I suggest you continue to do your own investigation, focus on the OW. Find out as much as you can about her.

Second do not even consider seperation have the confidence to give your H a perception that this is a deal breaker and you will not make it easy and a full blown devorce will be in order if it continues.

Inform your H that you will be contacting a lawyer, and until he can prove otherwise, you see this affair continuing. So its his choice to be forthcoming with the pass words and be transparent or he can make the choice to have his secrets and he can move on.

Wish him the best and thank him for the wonderful memories but you need to move on and find a partner that has no secrets.

See, this kind of confidence and perception of strength will take the power away from your H and empower you. Begging and crying for your marriage will only empower him to continue. But if your H see this new stronger women that knows what she wants and is confident in moving on with out him...it will get him to think twice in what he is about to lose.

Make no mistake, most likely you have no were to go and no money to do it, but the last thing you want him to see is this. He must believe you have what it takes to bail on him if he contiues, no matter what.....perception and additude is everything when it come to fighting for a family and a spouse that is fogged in by an affair.


----------



## Numb in Ohio (Oct 31, 2011)

Actually the house is in my name only... So I would stay here. It just amazes me how he can down play the whole issue. My mother died in 04 and he actually said to me " I told myself that your mom would be so mad at me,,but I didn't even think about you" , I said "obviously".
It's hard to find out more about her. I know her occupation and where she lives. But her FB page is private. I have found a couple phone numbers that I'm going to try and contact her H. (That she says he knows they were talking, but now her and her H aren't talking....imagine that) 
I do believe that since there was no physical contact he doesn't think talking to her was wrong. The only wrong he did was hide it from me, and not tell me earlier, instead of me finding out on my own. Because I know otherwise they would still be talking.


----------



## PHTlump (Jun 2, 2010)

It's good that it probably hasn't progressed to anything physical, but you need to be proactive.
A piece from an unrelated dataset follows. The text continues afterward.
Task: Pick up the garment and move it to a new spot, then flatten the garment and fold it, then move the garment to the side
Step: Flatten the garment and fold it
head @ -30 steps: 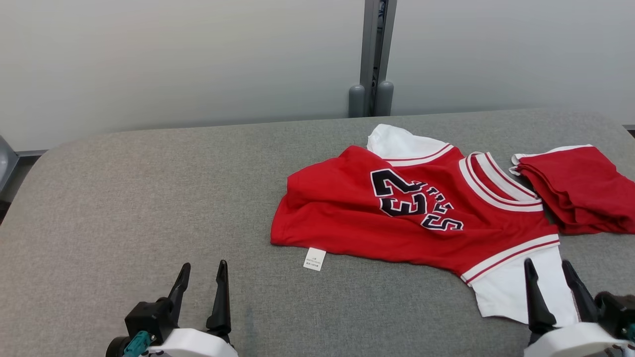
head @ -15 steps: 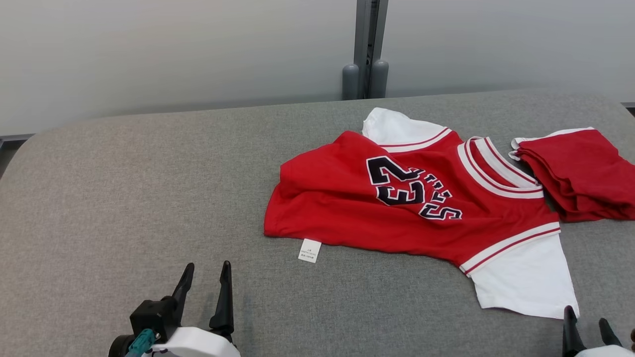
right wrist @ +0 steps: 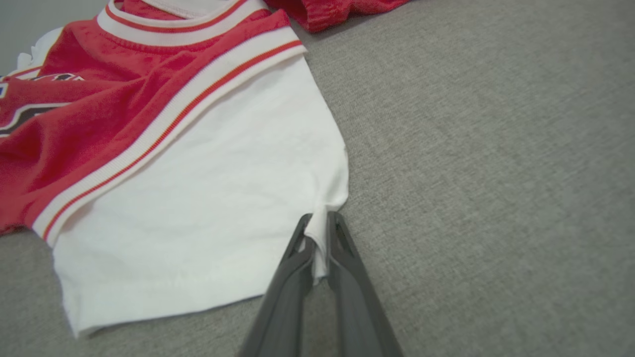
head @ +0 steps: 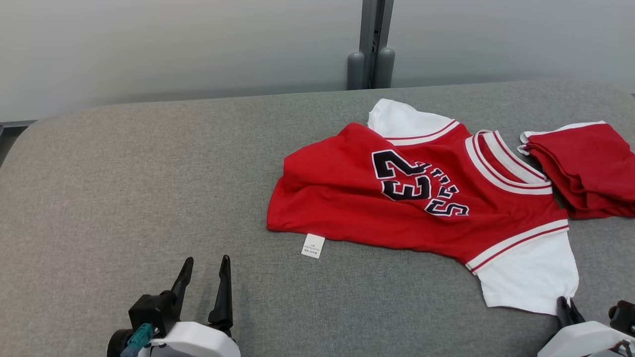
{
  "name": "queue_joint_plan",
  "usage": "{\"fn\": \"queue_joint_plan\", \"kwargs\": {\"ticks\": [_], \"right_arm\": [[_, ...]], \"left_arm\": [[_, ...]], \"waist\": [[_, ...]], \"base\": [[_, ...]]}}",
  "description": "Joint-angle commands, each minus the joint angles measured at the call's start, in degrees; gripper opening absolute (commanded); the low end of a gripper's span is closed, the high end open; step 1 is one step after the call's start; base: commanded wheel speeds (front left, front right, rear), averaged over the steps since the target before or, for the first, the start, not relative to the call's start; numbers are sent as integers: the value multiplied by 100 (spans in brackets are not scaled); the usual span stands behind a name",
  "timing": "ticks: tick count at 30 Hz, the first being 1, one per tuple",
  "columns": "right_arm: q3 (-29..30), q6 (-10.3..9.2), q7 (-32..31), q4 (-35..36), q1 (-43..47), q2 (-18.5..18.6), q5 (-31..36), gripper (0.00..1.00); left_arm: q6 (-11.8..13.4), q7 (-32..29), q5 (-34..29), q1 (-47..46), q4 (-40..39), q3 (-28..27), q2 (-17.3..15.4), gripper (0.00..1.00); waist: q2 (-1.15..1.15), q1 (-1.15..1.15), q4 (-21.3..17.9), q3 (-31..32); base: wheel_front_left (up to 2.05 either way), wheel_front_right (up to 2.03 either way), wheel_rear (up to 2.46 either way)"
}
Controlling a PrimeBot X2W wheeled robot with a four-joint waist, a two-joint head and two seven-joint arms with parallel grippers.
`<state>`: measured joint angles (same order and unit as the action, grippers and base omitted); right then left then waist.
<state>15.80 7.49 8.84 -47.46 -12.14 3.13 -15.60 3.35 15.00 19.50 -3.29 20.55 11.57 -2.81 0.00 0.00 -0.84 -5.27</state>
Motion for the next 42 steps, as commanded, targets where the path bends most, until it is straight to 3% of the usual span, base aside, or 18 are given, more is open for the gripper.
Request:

If this is a deal-breaker for you, then you need to act like it. Tell him that you require the password to his PC, phone, email, Facebook, etc. Tell him that you require him to stop all contact with this woman. Tell him he must write her a letter stating that the relationship was wrong, that he is recommitting himself to you and your marriage, and that he will no longer contact her and he wants her to never contact him or you. If he balks on any of these, you have to be willing to divorce.

And, be wary of a false reconciliation. Sometimes, people will give you the password to their email, but set up a secret email account. They will give you their cell phone, but buy a prepaid phone to use. Be mindful of this, but hopefully, you can nip this in the bud.

Good luck.


----------



## Confused_and_bitter (Aug 6, 2011)

Hey there Numb,

My H is a truck driver too and he was on the brink of a full on EA so I can somewhat relate. You will find lots of supportive people here and get some great advice so hang in there.
_Posted via Mobile Device_


----------



## Bartimaus (Oct 15, 2011)

Numb in Ohio said:


> Actually the house is in my name only... So I would stay here. It just amazes me how he can down play the whole issue. My mother died in 04 and he actually said to me " I told myself that your mom would be so mad at me,,but I didn't even think about you" , I said "obviously".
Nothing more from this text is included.